AccDiffusion: An Accurate Method for Higher-Resolution Image Generation

Zhihang Lin,Mingbao Lin,Meng Zhao,Rongrong Ji
2024-07-18
Abstract:This paper attempts to address the object repetition issue in patch-wise higher-resolution image generation. We propose AccDiffusion, an accurate method for patch-wise higher-resolution image generation without training. An in-depth analysis in this paper reveals an identical text prompt for different patches causes repeated object generation, while no prompt compromises the image details. Therefore, our AccDiffusion, for the first time, proposes to decouple the vanilla image-content-aware prompt into a set of patch-content-aware prompts, each of which serves as a more precise description of an image patch.

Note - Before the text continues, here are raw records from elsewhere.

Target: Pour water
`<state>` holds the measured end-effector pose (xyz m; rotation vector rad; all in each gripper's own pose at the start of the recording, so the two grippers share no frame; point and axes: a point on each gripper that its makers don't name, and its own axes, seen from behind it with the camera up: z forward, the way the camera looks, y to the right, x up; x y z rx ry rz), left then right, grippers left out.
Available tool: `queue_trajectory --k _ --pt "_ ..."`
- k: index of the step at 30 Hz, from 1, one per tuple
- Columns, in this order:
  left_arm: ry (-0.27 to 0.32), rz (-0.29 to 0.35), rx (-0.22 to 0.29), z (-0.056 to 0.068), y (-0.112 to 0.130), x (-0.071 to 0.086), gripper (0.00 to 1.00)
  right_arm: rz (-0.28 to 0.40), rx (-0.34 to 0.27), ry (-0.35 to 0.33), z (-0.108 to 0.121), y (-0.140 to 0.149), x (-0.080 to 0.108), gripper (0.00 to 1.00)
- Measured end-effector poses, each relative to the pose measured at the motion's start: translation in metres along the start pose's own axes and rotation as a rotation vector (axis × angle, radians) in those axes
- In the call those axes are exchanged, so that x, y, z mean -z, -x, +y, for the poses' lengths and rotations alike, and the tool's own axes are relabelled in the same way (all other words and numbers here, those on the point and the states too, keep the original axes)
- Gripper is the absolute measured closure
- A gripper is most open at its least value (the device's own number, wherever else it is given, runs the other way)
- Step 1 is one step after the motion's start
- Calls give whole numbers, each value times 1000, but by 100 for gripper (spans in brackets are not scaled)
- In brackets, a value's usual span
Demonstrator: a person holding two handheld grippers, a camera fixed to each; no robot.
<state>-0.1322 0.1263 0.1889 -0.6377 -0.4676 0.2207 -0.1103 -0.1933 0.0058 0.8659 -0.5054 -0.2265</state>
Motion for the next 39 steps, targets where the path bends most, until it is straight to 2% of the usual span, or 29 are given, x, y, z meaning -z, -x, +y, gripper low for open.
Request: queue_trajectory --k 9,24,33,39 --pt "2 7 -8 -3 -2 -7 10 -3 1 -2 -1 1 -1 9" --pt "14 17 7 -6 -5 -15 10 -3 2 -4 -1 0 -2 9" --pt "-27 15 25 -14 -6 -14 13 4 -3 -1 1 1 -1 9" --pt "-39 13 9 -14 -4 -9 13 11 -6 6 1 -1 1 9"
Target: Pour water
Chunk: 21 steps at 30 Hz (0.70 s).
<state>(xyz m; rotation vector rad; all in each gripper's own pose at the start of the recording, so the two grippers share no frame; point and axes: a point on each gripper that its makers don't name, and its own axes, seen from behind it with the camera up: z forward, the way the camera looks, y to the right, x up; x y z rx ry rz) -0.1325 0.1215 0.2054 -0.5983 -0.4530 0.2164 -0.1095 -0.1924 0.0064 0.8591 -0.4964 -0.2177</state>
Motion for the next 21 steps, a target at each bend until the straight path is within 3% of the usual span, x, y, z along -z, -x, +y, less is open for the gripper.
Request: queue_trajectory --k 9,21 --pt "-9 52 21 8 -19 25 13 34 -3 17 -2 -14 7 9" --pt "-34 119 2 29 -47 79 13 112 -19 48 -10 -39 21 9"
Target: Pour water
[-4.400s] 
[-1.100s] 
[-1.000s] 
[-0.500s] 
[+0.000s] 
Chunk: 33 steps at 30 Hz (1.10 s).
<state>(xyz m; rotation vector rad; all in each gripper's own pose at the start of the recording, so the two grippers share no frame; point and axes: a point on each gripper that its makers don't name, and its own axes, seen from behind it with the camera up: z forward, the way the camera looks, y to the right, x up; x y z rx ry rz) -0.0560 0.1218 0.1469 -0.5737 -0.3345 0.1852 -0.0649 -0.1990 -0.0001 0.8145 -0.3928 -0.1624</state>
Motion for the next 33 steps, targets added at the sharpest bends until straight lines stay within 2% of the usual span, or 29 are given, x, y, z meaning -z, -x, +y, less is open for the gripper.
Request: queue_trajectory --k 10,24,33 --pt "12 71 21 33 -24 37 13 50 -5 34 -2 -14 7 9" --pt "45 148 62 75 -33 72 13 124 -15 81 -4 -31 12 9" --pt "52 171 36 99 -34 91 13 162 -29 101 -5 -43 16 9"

Besides, AccDiffusion also introduces dilated sampling with window interaction for better global consistency in higher-resolution image generation. Experimental comparison with existing methods demonstrates that our AccDiffusion effectively addresses the issue of repeated object generation and leads to better performance in higher-resolution image generation.
Computer Vision and Pattern Recognition
What problem does this paper attempt to address?

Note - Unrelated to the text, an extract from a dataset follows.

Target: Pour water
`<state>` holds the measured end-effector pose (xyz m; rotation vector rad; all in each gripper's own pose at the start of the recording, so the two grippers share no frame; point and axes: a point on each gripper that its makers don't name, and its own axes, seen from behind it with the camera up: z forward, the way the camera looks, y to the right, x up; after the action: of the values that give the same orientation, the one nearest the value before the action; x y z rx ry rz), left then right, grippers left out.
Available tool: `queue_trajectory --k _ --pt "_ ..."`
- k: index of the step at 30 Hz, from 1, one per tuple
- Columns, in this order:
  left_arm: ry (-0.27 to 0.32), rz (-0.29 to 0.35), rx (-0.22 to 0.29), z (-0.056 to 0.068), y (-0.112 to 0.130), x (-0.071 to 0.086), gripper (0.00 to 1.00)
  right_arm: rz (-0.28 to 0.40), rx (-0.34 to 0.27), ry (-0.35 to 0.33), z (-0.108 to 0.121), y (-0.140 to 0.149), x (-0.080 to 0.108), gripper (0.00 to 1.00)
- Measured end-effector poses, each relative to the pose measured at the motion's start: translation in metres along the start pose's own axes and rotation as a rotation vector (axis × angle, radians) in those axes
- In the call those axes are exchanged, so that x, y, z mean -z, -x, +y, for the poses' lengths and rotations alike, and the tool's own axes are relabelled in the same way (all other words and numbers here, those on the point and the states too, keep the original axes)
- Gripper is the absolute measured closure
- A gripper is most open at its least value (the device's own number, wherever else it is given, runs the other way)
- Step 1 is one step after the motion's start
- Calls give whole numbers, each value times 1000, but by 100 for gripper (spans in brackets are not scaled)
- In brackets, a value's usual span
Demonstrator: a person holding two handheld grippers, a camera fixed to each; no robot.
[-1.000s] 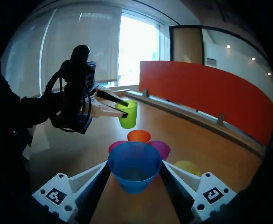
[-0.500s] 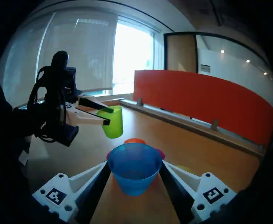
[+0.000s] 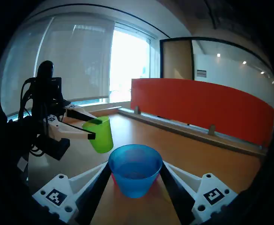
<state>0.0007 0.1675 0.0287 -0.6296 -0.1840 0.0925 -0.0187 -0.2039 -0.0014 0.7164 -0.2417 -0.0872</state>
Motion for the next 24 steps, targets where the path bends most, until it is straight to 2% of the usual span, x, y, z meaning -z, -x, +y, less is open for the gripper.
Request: queue_trajectory --k 7,15,24 --pt "26 28 7 24 -5 10 13 6 7 6 -2 -4 3 9" --pt "55 43 13 46 -8 17 12 19 18 10 -3 -13 7 9" --pt "93 64 46 67 -8 21 12 22 33 12 -1 -18 10 9"
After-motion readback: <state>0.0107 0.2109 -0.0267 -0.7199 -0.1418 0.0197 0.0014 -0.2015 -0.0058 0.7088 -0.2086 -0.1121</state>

This paper attempts to address the issue of object repetition in high-resolution image generation. Specifically, existing high-resolution image generation methods (such as MultiDiffusion and DemoFusion) tend to generate repeated objects because the same text prompt is applied to all image blocks during the generation process. Additionally, these methods suffer from poor global consistency when generating high-resolution images. To tackle these issues, the authors propose the AccDiffusion method, whose main innovations include: 1. **Decoupling Image Content-Aware Prompts**: Traditional image content-aware prompts are decomposed into multiple image block content-aware prompts, with each prompt more accurately describing the content of the corresponding image block. By utilizing cross-attention maps from the low-resolution generation process to determine whether each word should serve as a prompt for a specific image block, object repetition is avoided. 2. **Dilated Sampling with Window Interaction**: A new dilated sampling method is introduced, and window interaction is employed to enhance global consistency. Specifically, a bijective function is used to enable interaction between different samples during the denoising process, thereby generating smoother global semantic information. Experimental validation shows that AccDiffusion effectively addresses the issue of object repetition in high-resolution image generation and performs excellently in both quantitative and qualitative evaluations.